Reproduce the listing that follows, unchanged and complete.

* **DATA BELOW**:
########
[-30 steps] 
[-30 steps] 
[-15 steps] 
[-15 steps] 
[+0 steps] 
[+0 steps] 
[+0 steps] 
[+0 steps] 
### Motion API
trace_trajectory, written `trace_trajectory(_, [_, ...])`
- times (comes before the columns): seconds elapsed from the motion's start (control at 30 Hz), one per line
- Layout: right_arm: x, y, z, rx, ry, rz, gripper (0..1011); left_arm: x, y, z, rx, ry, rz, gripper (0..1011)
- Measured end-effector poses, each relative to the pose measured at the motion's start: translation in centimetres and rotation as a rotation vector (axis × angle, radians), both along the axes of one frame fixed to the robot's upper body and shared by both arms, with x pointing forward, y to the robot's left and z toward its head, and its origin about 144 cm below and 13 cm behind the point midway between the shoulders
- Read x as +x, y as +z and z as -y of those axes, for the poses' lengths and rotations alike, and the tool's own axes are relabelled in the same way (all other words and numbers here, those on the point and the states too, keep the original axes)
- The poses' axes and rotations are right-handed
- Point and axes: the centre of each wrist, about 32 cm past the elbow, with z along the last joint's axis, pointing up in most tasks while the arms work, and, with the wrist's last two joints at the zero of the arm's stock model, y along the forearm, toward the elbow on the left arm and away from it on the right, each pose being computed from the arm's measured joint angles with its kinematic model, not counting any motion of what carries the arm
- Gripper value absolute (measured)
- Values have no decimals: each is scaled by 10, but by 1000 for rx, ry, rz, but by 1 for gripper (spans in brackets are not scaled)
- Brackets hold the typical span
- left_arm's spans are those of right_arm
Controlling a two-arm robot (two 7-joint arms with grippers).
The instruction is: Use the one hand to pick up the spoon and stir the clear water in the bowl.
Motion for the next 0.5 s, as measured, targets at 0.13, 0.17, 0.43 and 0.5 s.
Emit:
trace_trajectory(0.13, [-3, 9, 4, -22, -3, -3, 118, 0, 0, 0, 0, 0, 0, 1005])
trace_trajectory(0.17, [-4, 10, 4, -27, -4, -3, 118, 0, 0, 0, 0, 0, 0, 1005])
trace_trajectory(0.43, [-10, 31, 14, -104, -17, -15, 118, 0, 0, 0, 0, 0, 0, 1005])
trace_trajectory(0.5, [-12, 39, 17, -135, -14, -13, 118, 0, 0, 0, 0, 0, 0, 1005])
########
* **RESULT OF THIS TASK**:
[-30 steps] 
[-30 steps] 
[-15 steps] 
[-15 steps] 
[+0 steps] 
[+0 steps] 
[+0 steps] 
[+0 steps] 
### Motion API
trace_trajectory, written `trace_trajectory(_, [_, ...])`
- times (comes before the columns): seconds elapsed from the motion's start (control at 30 Hz), one per line
- Layout: right_arm: x, y, z, rx, ry, rz, gripper (0..1011); left_arm: x, y, z, rx, ry, rz, gripper (0..1011)
- Measured end-effector poses, each relative to the pose measured at the motion's start: translation in centimetres and rotation as a rotation vector (axis × angle, radians), both along the axes of one frame fixed to the robot's upper body and shared by both arms, with x pointing forward, y to the robot's left and z toward its head, and its origin about 144 cm below and 13 cm behind the point midway between the shoulders
- Read x as +x, y as +z and z as -y of those axes, for the poses' lengths and rotations alike, and the tool's own axes are relabelled in the same way (all other words and numbers here, those on the point and the states too, keep the original axes)
- The poses' axes and rotations are right-handed
- Point and axes: the centre of each wrist, about 32 cm past the elbow, with z along the last joint's axis, pointing up in most tasks while the arms work, and, with the wrist's last two joints at the zero of the arm's stock model, y along the forearm, toward the elbow on the left arm and away from it on the right, each pose being computed from the arm's measured joint angles with its kinematic model, not counting any motion of what carries the arm
- Gripper value absolute (measured)
- Values have no decimals: each is scaled by 10, but by 1000 for rx, ry, rz, but by 1 for gripper (spans in brackets are not scaled)
- Brackets hold the typical span
- left_arm's spans are those of right_arm
Controlling a two-arm robot (two 7-joint arms with grippers).
The instruction is: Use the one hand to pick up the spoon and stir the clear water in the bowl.
Motion for the next 0.5 s, as measured, targets at 0.13, 0.17, 0.43 and 0.5 s.
Emit:
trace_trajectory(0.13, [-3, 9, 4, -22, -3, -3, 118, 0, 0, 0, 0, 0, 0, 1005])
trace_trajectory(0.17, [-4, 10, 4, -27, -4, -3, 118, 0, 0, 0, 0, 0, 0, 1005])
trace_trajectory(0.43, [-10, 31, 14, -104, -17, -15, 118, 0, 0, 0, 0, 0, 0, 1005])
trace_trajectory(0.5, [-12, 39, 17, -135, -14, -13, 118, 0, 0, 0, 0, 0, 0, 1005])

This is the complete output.